ACTIVITY >> From the entries that follow, reproduce exactly and only the lines from the line with "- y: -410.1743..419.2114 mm" to the line with "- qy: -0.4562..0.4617", endpoints included.

SOURCE MATERIAL >>
★ ★ ★ ★ ★

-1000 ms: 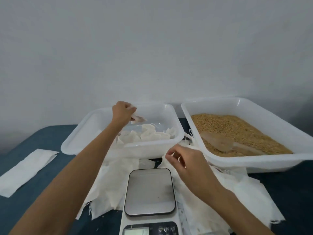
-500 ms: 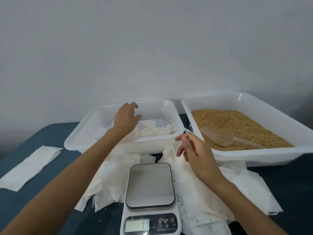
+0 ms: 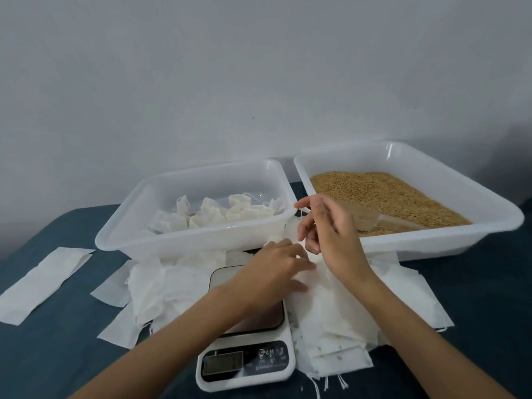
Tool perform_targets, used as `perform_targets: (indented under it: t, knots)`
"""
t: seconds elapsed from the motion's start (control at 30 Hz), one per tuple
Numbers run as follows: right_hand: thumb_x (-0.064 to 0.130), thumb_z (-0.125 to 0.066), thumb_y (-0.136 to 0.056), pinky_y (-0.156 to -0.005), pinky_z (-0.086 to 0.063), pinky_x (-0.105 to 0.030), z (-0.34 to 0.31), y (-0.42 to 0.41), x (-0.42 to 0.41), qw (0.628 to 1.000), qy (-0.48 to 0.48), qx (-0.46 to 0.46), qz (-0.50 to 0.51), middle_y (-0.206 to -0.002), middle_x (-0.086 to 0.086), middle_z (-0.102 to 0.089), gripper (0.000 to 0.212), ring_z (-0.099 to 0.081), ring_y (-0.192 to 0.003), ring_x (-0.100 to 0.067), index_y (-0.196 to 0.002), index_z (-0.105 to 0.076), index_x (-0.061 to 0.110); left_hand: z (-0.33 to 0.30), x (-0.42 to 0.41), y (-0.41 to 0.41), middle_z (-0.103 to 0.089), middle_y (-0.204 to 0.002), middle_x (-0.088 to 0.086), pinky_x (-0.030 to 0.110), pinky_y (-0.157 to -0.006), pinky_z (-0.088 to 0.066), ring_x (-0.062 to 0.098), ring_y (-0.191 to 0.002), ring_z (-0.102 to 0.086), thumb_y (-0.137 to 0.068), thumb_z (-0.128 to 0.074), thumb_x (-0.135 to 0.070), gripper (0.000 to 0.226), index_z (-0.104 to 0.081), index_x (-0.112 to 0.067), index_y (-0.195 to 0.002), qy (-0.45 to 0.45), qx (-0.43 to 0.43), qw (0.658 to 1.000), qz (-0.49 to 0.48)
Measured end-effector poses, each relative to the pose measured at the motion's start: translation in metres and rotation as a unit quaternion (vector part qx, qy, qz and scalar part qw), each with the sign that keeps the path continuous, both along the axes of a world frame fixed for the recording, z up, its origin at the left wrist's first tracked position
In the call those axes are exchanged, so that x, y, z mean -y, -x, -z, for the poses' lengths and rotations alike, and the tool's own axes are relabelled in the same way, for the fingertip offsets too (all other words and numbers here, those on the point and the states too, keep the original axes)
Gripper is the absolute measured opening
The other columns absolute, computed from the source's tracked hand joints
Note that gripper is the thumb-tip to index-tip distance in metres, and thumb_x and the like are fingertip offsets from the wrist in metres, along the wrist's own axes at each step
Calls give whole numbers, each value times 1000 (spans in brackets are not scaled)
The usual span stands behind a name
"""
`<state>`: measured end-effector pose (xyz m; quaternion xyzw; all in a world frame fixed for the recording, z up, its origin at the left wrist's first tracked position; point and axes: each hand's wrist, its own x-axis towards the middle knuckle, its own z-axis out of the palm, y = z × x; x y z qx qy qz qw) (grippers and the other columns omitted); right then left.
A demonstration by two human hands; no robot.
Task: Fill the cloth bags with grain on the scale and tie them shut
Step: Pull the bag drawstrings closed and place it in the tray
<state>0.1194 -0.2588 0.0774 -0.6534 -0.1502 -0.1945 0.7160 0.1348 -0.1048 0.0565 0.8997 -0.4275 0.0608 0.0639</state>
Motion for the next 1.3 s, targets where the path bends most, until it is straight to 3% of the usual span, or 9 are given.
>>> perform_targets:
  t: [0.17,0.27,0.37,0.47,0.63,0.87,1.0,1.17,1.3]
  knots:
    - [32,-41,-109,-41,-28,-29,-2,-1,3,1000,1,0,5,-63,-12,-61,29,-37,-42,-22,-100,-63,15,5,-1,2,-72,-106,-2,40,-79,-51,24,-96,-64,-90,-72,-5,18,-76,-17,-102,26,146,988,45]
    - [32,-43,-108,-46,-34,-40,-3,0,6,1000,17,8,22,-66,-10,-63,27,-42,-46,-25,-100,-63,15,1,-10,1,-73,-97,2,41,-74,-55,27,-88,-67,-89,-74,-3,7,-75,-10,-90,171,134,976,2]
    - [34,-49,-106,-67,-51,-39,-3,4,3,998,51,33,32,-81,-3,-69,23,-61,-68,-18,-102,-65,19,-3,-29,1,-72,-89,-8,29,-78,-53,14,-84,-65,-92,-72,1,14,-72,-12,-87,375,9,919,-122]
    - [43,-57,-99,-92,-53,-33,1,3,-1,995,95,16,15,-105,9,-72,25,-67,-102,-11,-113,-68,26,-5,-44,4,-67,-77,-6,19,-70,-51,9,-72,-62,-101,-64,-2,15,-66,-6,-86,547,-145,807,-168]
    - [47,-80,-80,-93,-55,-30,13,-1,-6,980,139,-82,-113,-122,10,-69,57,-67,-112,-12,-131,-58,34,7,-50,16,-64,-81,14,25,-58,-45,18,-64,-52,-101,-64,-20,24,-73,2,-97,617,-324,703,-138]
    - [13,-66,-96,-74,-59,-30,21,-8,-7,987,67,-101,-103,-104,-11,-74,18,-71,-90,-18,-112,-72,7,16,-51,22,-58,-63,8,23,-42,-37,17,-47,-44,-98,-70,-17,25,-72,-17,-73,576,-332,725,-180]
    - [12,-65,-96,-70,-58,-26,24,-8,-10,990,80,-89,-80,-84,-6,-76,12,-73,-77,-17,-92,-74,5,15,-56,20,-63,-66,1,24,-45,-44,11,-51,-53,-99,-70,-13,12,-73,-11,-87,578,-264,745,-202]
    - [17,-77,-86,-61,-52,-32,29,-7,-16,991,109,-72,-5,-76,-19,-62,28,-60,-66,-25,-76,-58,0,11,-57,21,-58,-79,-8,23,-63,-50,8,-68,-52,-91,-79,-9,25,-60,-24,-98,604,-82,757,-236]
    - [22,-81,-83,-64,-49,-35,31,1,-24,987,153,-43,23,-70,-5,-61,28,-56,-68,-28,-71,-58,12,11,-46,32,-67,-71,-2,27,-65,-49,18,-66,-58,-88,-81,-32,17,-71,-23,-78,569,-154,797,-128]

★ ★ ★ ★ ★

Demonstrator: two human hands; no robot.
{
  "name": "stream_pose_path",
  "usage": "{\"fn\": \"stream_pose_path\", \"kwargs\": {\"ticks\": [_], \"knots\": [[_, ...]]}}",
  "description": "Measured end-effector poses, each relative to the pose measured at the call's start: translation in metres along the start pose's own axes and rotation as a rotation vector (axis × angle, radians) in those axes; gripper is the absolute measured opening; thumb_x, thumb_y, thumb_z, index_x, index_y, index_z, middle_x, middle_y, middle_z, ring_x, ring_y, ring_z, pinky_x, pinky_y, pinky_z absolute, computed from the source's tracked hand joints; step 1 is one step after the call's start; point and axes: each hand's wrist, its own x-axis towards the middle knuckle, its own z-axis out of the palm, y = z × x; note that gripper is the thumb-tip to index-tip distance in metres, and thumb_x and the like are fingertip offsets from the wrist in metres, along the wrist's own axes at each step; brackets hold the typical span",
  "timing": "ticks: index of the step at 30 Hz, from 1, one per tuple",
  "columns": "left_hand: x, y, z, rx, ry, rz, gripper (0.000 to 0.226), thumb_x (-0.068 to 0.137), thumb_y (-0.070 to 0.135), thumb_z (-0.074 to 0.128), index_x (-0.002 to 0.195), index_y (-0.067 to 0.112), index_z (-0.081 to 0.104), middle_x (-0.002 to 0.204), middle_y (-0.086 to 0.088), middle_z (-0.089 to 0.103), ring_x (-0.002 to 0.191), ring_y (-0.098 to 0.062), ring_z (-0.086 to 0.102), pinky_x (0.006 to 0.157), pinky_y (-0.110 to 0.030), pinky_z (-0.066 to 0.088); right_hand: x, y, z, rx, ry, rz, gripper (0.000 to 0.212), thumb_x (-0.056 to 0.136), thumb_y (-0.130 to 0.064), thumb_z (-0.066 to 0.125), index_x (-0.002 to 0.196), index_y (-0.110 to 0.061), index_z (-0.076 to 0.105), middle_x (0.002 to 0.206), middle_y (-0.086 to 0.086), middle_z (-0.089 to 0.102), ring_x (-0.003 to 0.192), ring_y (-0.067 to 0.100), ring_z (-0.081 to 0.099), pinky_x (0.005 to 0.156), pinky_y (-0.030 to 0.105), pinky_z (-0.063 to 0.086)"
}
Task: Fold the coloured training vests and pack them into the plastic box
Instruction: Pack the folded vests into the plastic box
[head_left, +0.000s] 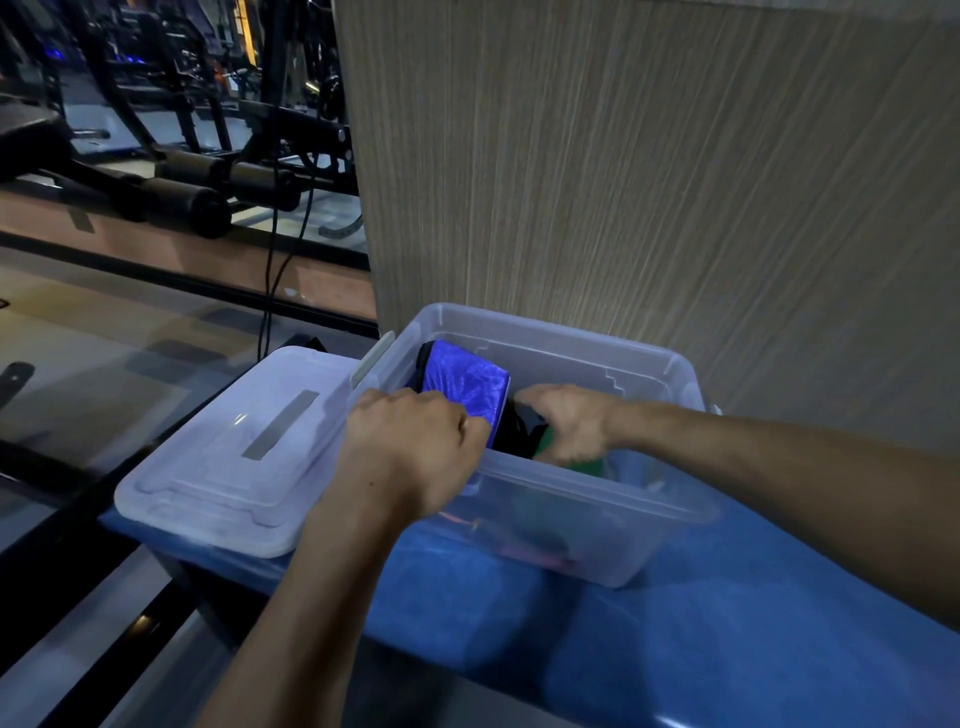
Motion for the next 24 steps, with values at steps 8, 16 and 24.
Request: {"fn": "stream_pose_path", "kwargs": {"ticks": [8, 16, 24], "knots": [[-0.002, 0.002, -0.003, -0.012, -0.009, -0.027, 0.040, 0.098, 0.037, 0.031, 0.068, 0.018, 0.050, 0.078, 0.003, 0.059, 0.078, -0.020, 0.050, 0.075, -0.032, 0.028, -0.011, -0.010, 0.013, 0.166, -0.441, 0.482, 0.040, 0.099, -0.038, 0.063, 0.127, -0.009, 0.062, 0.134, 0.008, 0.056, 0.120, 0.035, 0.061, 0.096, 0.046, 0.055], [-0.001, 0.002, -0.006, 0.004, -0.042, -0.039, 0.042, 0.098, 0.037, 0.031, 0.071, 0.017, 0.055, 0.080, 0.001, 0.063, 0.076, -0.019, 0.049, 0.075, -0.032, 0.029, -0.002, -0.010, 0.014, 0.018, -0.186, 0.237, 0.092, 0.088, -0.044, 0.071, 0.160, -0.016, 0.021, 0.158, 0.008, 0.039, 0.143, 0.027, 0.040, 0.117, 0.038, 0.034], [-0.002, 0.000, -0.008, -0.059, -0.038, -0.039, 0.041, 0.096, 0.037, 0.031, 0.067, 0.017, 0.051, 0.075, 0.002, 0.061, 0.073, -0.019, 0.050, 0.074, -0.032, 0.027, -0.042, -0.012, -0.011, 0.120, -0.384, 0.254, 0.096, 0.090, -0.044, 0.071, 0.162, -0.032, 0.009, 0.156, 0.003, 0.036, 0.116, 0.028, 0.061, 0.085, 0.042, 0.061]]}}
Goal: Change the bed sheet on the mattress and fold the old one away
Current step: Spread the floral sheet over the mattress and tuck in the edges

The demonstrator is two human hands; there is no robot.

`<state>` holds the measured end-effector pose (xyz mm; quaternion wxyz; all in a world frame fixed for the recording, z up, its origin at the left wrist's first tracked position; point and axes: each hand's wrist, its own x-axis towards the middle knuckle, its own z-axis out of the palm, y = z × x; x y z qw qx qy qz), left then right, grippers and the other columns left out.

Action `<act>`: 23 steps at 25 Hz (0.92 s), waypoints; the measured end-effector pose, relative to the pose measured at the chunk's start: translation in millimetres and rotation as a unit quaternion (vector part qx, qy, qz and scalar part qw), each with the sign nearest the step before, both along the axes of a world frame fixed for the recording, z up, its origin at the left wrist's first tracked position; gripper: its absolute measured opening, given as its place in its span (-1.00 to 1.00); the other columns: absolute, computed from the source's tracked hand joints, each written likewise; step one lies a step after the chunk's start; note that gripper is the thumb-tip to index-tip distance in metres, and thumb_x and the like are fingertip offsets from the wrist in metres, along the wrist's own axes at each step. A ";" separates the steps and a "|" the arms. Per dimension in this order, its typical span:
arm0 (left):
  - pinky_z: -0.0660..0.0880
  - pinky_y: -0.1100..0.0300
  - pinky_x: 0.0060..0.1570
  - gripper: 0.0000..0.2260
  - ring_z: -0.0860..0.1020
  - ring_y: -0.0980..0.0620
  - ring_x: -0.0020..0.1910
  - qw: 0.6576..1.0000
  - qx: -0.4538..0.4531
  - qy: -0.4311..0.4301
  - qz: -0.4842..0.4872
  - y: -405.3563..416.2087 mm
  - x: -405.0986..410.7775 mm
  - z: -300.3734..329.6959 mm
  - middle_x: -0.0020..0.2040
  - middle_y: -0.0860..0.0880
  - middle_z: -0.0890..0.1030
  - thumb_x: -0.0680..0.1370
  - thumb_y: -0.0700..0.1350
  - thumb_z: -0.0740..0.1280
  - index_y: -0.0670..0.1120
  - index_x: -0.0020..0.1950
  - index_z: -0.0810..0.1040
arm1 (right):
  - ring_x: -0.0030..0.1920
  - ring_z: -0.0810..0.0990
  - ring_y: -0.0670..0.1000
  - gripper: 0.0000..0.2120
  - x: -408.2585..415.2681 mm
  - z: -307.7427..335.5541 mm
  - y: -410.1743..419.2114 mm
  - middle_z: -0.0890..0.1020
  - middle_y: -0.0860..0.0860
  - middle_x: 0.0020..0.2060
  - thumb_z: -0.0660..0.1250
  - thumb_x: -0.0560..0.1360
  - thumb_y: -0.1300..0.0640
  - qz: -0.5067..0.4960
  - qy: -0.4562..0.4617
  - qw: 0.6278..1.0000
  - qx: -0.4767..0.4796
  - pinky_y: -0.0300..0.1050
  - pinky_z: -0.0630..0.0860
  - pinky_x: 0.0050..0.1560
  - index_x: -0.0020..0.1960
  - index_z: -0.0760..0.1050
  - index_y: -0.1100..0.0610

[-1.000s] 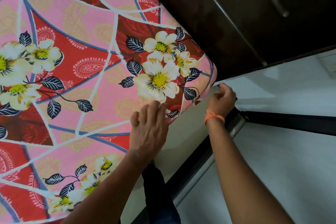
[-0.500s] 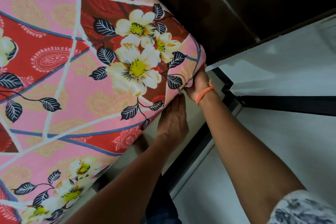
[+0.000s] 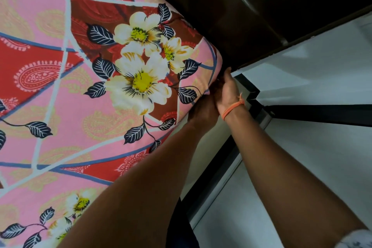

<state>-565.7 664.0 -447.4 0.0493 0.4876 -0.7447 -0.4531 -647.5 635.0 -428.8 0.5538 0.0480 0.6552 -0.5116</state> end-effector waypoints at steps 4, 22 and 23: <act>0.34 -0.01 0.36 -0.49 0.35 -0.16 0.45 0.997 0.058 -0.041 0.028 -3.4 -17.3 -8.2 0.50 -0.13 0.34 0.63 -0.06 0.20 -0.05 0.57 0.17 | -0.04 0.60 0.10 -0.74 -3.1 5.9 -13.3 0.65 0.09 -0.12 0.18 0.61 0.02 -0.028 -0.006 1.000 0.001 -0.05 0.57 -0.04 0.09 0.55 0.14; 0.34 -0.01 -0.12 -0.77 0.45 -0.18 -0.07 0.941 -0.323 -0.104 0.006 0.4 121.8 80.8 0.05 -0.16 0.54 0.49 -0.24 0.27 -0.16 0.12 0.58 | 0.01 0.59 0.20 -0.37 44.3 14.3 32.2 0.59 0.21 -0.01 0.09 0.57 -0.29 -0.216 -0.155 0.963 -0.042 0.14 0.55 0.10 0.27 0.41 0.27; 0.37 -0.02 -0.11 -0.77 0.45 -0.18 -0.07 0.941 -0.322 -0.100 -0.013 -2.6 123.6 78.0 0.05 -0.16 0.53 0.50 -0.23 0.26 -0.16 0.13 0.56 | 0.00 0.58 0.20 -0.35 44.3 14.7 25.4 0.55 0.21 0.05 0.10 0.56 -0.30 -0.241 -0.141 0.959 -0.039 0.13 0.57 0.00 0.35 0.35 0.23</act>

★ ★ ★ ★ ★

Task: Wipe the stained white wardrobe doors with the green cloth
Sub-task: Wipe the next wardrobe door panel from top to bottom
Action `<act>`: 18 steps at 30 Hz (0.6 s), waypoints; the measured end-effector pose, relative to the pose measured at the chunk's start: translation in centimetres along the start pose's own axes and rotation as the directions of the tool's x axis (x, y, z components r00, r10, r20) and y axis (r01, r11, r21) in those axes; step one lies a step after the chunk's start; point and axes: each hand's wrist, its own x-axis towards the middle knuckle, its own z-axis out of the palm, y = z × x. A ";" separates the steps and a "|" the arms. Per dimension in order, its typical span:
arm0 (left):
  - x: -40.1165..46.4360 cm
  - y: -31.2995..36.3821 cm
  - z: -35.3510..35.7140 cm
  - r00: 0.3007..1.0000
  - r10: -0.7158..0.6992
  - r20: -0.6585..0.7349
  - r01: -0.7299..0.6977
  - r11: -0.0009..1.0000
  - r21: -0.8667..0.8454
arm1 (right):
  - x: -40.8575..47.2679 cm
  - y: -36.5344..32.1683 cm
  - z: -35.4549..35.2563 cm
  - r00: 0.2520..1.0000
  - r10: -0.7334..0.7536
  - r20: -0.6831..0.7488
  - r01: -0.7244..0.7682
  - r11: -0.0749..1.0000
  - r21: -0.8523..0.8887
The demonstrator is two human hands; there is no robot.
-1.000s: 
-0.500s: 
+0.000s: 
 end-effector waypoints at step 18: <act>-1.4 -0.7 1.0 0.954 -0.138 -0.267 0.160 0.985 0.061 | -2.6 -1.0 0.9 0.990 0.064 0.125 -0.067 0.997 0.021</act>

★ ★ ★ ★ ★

ANSWER SPACE >>
  - y: -410.1743..419.2114 mm
  - middle_z: -0.0890..0.1020
  - middle_y: -0.0860..0.0860
  - middle_x: 0.0020..0.2060
  - thumb_z: -0.0660..0.1250
  - thumb_x: -0.0560..0.1360
  - thumb_y: -0.1300..0.0640
  - qz: -0.5067..0.4960
  - qy: -0.4562..0.4617

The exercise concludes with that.